• YOUR GOAL:
Leave every picture out, and retype all the remaining records exactly.

Records from a data collection:
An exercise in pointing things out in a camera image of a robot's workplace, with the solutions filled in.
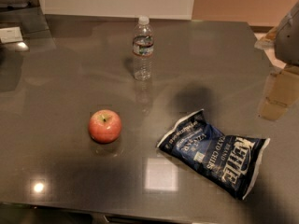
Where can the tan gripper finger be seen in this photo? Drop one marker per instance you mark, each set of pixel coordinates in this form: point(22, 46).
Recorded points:
point(267, 41)
point(281, 91)

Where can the blue Kettle chip bag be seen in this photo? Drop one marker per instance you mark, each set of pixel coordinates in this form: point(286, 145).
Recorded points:
point(230, 161)

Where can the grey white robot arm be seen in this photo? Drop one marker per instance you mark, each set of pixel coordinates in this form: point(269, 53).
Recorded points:
point(286, 47)

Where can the clear plastic water bottle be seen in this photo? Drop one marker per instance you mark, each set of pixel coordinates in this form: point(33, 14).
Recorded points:
point(143, 47)

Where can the red apple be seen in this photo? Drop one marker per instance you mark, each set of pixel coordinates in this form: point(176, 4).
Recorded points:
point(104, 126)

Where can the white card on counter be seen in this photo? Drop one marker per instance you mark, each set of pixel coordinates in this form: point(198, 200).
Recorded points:
point(10, 35)

• RESULT FOR THIS EXERCISE:
An exercise in pointing things out in a camera image of a robot's workplace, with the solutions filled in.
Where can the tan gripper finger be seen in this photo? Drop one marker per instance you mark, each set of pixel coordinates in this form: point(22, 46).
Recorded points:
point(267, 41)
point(281, 91)

Where can the blue Kettle chip bag be seen in this photo? Drop one marker per instance you mark, each set of pixel coordinates in this form: point(286, 145).
Recorded points:
point(230, 161)

Where can the grey white robot arm be seen in this photo? Drop one marker per instance you mark, each set of pixel coordinates in this form: point(269, 53).
Recorded points:
point(286, 47)

Where can the clear plastic water bottle be seen in this photo? Drop one marker per instance you mark, each set of pixel coordinates in this form: point(33, 14).
Recorded points:
point(143, 47)

Where can the red apple be seen in this photo? Drop one marker per instance you mark, each set of pixel coordinates in this form: point(176, 4).
Recorded points:
point(104, 126)

Where can the white card on counter be seen in this photo? Drop one marker per instance you mark, each set of pixel coordinates in this form: point(198, 200).
Recorded points:
point(10, 35)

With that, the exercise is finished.